A mediados de los 80  se generó un espacio de diálogo entre el gobierno y la guerrilla. Las FARC crearon un partido político legal, la Unión Patriótica, que tenía por objeto servir de avanzada a su entrada a la vida civil. ¿Que ocurrió? Su militancia fue aniquilada por fuerzas estatales y parapoliciales, cerca de 3000 muertos, entre ellos dos candidatos presidenciales.

4.- Chávez, Correa y Cristina al baile. Varios han sido los líderes latinoamericanos que han desplegado esfuerzos en función de una salida pacífica al drama de los secuestrados y al conflicto mismo. Pero ahora la Tele quiere presentar el rescate como un revés para  estos presidentes. Particularmente de uno: “…es un fracaso de las tesis de Chávez…” decían en Canal 13. Olvidan que el diálogo con la guerrilla permitió la liberación de un grupo de secuestrados en enero de este año, operación  obstaculizada por el gobierno de Uribe. Además se olvidan de los públicos pronunciamientos en contra del secuestro y en favor del fin de las hostilidades.
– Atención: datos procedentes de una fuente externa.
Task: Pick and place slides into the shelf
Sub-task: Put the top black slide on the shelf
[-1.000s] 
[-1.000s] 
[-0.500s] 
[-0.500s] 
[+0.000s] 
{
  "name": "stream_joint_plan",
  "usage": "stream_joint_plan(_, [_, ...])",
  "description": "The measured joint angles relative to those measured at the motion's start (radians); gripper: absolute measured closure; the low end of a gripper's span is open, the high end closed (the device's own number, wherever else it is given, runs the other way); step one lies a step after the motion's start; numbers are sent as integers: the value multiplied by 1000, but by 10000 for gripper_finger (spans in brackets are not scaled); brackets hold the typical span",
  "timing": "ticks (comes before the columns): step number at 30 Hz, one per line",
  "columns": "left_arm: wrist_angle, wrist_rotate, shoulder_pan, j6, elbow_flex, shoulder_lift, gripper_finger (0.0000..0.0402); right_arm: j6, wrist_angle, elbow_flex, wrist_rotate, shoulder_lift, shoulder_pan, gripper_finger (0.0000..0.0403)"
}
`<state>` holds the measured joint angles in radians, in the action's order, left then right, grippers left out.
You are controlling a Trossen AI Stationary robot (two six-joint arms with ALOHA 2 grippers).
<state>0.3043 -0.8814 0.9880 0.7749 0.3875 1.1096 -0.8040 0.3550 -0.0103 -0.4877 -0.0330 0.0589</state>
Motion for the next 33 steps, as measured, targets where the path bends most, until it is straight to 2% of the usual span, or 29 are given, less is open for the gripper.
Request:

5.- Ah, los analistas. De tanto en tanto aparece en la estación católica el ex general Juan Emilio Cheyre en su nueva condición de analista de temas internacionales. Aparentemente a punto del desmayo, expresó  en marzo de este año que el apoyo político prestado por Chávez a Ecuador era mucho más grave que la incursión militar colombiana en territorio ecuatoriano. De igual forma ahora aparece con una frase para el bronce: “Chávez debe preocuparse de los problemas de los venezolanos….” Muy sesudo.